Subgroups and mutational signatures
As expected, a neutral tumour signature was seen to be enriched in myeloma subgroups (figure left), where disease transition has been shown to more rapid from the precursor MGUS disease.
The numbers were small but I was able to show that micro-environment enriched mutations were more prevalent in the non-neutral samples, indicating that these samples were
likely to be more micro-environment sensitive (figure right).
Survival and response
Indeed, when we compared OS and PFS in auto treated patients where the bulk of the tumour is removed we see little difference. Whilst in the non-intensively treated patient
received IMIDs, where the response to therapy is micro-environment dependent, we do see a difference in outcomes. Assessing independent data-sets from MMRF Commpass
cancer-register, we see a similar pattern.
Programs and packages
Survival analysis - survival, survivalminer, glmnet; Sequencing analysis - SnpEff, Onctotator, MutsigCV, GenVisR; Mutational signatures - deconstructSigs;
Data-visualisation - ggplot2, vioplot, matplotlib, seaborn.
References
◦ Neutral tumor evolution in myeloma is associated with poor prognosis. Johnson DC, Lenive O, Mitchell J, Jackson G, Owen R, Drayson M, Cook G, Jones JR, Pawlyn C, Davies FE, Walker BA, Wardell C, Gregory WM, Cairns D, Morgan GJ, Houlston RS, Kaiser MF. Blood. 2017 Oct 5;130(14):1639-1643. PMID: 28827410.

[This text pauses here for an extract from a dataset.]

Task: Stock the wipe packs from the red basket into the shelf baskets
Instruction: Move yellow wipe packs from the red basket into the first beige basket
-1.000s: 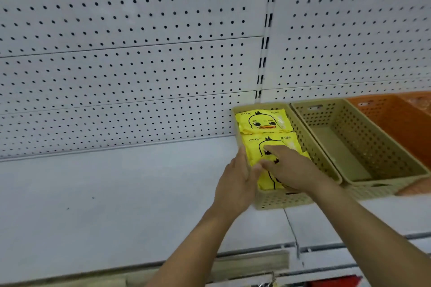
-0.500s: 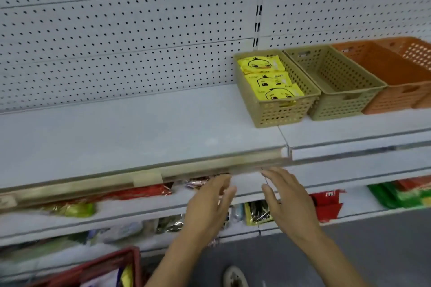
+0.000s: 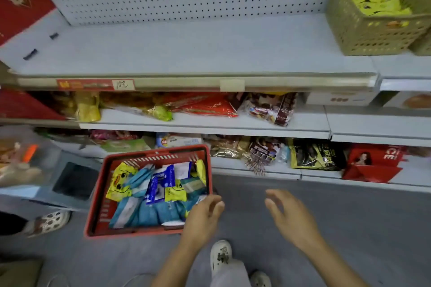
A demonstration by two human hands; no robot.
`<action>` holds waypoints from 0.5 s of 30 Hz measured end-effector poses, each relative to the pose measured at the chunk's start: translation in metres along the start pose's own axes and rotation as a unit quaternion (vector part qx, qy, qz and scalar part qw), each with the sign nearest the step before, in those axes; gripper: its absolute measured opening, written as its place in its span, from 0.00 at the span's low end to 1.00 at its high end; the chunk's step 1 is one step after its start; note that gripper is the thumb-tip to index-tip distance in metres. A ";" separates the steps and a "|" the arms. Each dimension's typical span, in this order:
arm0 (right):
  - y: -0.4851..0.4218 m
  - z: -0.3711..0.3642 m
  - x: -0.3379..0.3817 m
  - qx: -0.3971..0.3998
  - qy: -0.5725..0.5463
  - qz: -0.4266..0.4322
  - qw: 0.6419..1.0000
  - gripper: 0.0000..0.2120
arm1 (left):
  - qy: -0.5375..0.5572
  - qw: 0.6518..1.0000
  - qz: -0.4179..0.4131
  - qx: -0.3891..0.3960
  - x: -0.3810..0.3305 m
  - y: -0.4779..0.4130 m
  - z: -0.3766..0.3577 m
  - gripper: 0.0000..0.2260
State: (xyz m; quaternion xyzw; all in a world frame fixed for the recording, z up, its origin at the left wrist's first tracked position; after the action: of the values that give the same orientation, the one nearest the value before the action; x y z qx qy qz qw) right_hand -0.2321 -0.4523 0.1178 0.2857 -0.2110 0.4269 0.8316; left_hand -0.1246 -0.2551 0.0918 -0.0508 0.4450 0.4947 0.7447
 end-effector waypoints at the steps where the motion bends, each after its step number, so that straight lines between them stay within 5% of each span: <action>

◦ Identification of neutral tumor evolution across cancer types. Williams MJ, Werner B, Barnes CP, Graham TA, Sottoriva A. Nature Genetics 2016, Mar;48(3):238-244. PMID: 26780609.
◦ Neutral tumor evolution? Tarabichi M, Martincorena I, Gerstung M, Leroi AM, Markowetz F et al. Nature Genetics 2018, Dec;50(12):1630-1633. PMID: 30374075.
◦ Reply to 'Neutral tumor evolution?' Heide T, Zapata L, Williams MJ, Werner B, Caravagna G, Barnes CP. Nature Genetics 2018, Dec;50(12):1633-1637. PMID: 30374073.